Lernten die Grasberger Schüler ihre neue Schulsituation bereits im Mai während eines Besuchs in Worpswede kennen, nahmen sie nun nach Ende der Sommerferien ihre neuen Klassenräume in Besitz und packten Umzugskartons aus. Elisabeth Fischmann ist dankbar für den Planungszeitraum von einem Jahr, der vom ersten Schultag an weder Unsicherheiten noch Unklarheiten barg und einen Stundenplan ohne Abstriche bei Fächern, AGs und Vorbereitungskursen für die Abschlussprüfungen gewährleistet.

So konnte jeder Klasse nach der offiziellen Einweihungsfeier Raum und Stundenplan zugewiesen werden. Für Fischmann und das aus 28 Lehrern, zwei Schulsozialpädagogen und zwei Kollegen der Christoph-Tornee-Schule bestehende Kollegium steht an oberster Stelle, dass die Schüler nicht unter dem Wechsel leiden dürfen. Ihr Ziel sei es, die Schüler zu einem erfolgreichen Abschluss zu führen, so die Schulleiterin.

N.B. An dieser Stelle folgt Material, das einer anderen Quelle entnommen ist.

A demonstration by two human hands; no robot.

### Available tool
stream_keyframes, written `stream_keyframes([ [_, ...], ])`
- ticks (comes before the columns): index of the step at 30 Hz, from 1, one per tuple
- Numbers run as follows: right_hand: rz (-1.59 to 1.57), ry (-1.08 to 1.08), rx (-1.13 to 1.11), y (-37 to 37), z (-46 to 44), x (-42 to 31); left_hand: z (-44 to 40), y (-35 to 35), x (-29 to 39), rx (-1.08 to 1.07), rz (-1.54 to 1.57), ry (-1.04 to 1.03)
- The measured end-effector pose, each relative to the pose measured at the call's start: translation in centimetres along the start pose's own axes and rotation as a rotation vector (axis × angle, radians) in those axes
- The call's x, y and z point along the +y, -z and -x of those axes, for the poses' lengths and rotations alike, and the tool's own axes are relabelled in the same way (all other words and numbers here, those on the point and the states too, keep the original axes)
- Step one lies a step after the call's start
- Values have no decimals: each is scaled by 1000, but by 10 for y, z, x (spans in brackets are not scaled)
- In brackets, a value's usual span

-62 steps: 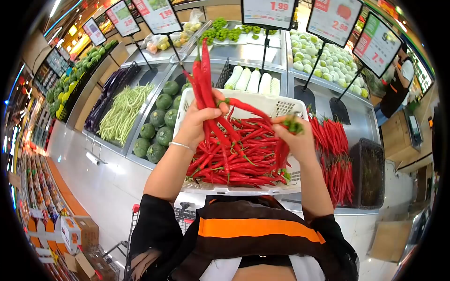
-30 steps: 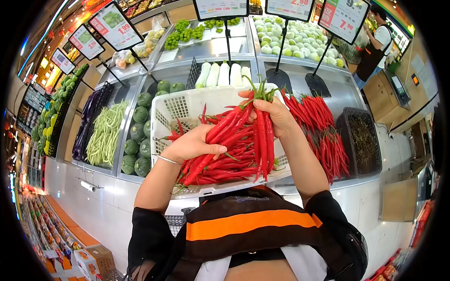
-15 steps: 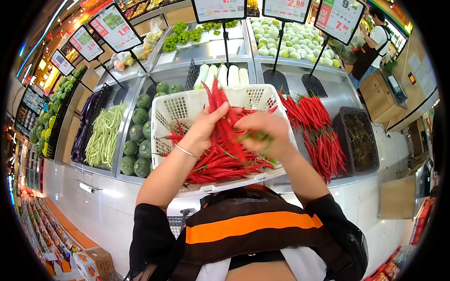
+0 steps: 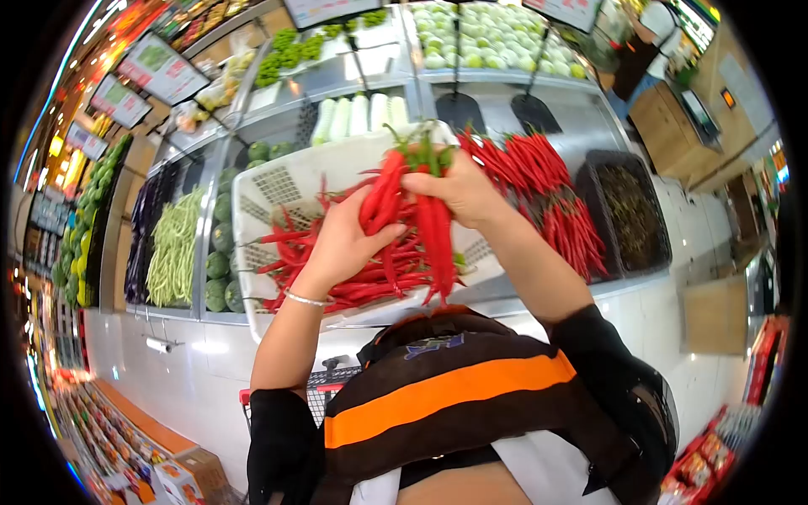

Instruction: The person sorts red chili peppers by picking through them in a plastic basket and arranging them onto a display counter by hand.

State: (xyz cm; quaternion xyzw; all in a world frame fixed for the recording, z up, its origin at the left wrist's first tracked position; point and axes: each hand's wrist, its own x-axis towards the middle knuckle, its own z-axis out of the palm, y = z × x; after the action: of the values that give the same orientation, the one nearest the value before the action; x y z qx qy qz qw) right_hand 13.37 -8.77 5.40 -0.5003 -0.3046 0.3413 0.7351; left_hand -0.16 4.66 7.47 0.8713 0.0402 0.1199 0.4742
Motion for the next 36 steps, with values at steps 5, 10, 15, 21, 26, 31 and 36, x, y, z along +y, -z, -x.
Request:
stream_keyframes([
  [5, 105, 117, 42, 41, 31, -6, 4, -31, 0, 56, 142, 146],
  [10, -267, 209, 468, 170, 76, -35, 20, -30, -9, 544, 303, 95],
  [15, -175, -259, 478, 263, 84, 34, 33, -29, -22, 895, 764, 122],
  [21, 34, -684, 465, 287, 61, 203, 47, -30, -28, 913, 1217, 193],
  [26, 893, -507, 433, 301, 66, 246, 72, -31, -26, 980, 1171, 230],
  [31, 908, -477, 567, 274, 83, 230, 78, -40, -28, 977, 1234, 249],
  [36, 966, 3, 699, 236, 110, 175, 61, -40, -38, 943, 1378, 251],
])
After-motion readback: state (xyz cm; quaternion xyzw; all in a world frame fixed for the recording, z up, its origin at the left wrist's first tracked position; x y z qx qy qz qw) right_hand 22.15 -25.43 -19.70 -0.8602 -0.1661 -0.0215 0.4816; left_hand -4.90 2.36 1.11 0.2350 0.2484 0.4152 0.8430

Eine erste Panne gab es allerdings doch an diesem ersten Schultag. Steht in Zukunft von Montag bis Freitag je ein Bus nach der fünften und sechsten Stunde, und von Montag bis Donnerstag auch nach der achten Stunde für die Heimfahrt nach Grasberg zur Verfügung, war das eingesetzte Fahrzeug dem Andrang nach Einweihungsfeier und Klassenlehrerunterricht nicht gewachsen. Etliche Kinder hatten das Nachsehen und mussten auf den eine Stunde später kommenden Bus warten.

Mit Beginn des regulären Unterrichts ab Montag werde der Schultransport reibungslos verlaufen, versichert die Schulleiterin. Auch Vernetzung und EDV sind momentan noch nicht auf dem neuesten Stand, räumt Fischmann ein.

"Jetzt sind wir wieder zusammen", sagt die Schulleiterin und beschreibt damit die wechselvolle, fast 40-jährige Schulgeschichte der beiden Schulstandorte Grasberg und Worpswede. Da sich die Haupt- und Realschule Grasberg-Worpswede das Schulgelände mit der Grundschule Worpswede teilt, mahnte Fischmann während der Einweihungsfeier ein rücksichtsvolles Benehmen gegenüber den Grundschülern an.

Sie ist zuversichtlich, dass Grasberger und Worpsweder Schüler gut zusammenfinden werden. Berührungspunkte gab es bereits bei gemeinsamen sportlichen Aktivitäten und beim Schüleraustausch nach Frankreich, der auch in diesem Jahr fortgesetzt wird. So waren am ersten Schultag Worpsweder Schüler den Grasbergern behilflich, sich in der neuen Umgebung zurechtzufinden.